Reducing the Decline in Patients’ Forced Vital Capacity Can Lower Mortality Rates and Healthcare Burden in IPF, Study Says
Reducing the decline of forced vital capacity (FVC), a measure of lung function, can improve the quality of life, and lower the mortality rates and financial burden of patients with idiopathic pulmonary fibrosis (IPF), a new study has found.
The study, titled “Forced Vital Capacity (FVC) decline, mortality and healthcare resource utilization in idiopathic pulmonary fibrosis,” was published in the European Clinical Respiratory Journal.
Clinical trials on IPF mainly enroll patients with moderate impairment of lung function, which is normally defined based on FVC, which is the amount of air that can be forcibly exhaled from the lungs after taking the deepest breath possible. In fact, many trials exclude those with a FVC greater than 90% the predicted value, as they have minimally impaired lung function.
Although some studies have shown that patients with either mildly or significantly impaired lung function respond similarly to anti-fibrotic therapy, limited data is available. This has led to restrictions in who can get reimbursed for anti-fibrotic treatment in many countries. In Finland, for instance, the reimbursement threshold for anti-fibrotic treatment is a FVC from 50%–90% predicted.
Furthermore, while IPF is known to be associated with a substantial healthcare burden, information on healthcare resource utilization (HCRU) and mortality in relation to FVC is largely lacking.
Therefore, and given the restrictions on reimbursement, there is significant interest in determining how a decline in FVC is related to mortality and HCRU.
To shed more light on this topic, a group of researchers in Finland conducted a study to assess IPF progression as measured by FVC decline, mortality, and HCRU, using data reflecting real clinical practice in patients with IPF.
Overall, 266 IPF patients (mean age at diagnosis was 74 years) were identified using electronic medical records of the Hospital District of Southwest Finland, from 2005 and 2017.
At baseline, 24% of the identified IPF patients had a FVC higher than 90% predicted, and 63% a FVC between 50%–90% predicted. The mean FVC of all patients at baseline was 77% predicted. Thus, nearly a quarter of this patient cohort had mild disease, and therefore were not eligible for anti-fibrotic treatment reimbursement.
FVC was found to be related to survival rates. The median survival for patients with FVC higher than 90% predicted at baseline was 6.7 years, compared to 0.7 years for patients with FVC lower than 50% predicted.
In fact, every 1% drop in FVC was associated with a 4% increase in mortality, which means that each percent decline in FVC leads to an exponential increase in mortality risk. Of note, at the end of the follow-up period, 42% of the patients analyzed had died.
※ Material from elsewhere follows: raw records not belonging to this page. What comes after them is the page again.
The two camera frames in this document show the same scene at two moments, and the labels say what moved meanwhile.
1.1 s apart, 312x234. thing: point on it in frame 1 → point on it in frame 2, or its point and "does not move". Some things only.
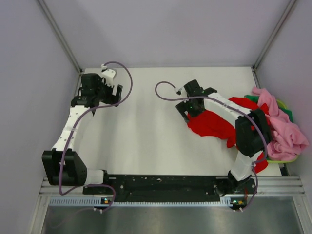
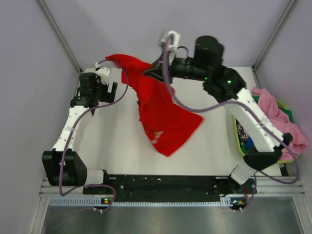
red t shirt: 203,123 → 169,125
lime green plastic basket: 282,106 does not move
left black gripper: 111,99 does not move
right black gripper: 183,107 → 156,73
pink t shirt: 288,140 does not move
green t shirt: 256,99 does not move
Furthermore, among patients with FVC higher than 90%, 14 of them died before a change in their FVC category could be noted. According to the team, this indicates that FVC alone may not always be an adequate measure of disease severity, and efforts should be made to determine quality of life using other clinical indicators.
In healthcare expenditure, 4.7-million euros’ (about $5.1 million US) worth of specialty care resources were spent on IPF patients from 2005 and 2017. The high HCRU was mostly driven by hospital inpatient days — an IPF patient was hospitalized an average of 5.5 days.
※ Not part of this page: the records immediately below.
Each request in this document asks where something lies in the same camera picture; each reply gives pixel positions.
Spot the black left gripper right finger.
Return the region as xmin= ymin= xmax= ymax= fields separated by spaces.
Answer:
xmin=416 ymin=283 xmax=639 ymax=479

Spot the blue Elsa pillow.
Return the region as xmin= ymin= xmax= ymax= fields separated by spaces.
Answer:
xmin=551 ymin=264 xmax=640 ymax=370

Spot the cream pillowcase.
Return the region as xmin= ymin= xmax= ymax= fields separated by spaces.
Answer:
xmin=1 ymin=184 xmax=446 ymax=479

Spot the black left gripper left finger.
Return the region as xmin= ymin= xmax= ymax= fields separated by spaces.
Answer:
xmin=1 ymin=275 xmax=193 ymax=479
Based on the results, the team concluded that “IPF is associated with a high burden of disease, and reimbursement restrictions are in conflict with early care.”
The researchers noted that “there is still a need to improve IPF diagnosis, and enhance the collaboration between primary and specialty care to detect IPF at an early stage,” and emphasized that “as both the economic and the humanistic burdens of disease worsen with advancing disease, it is of outmost importance to postpone FVC decline in order to increase the IPF patients’ quality of life.”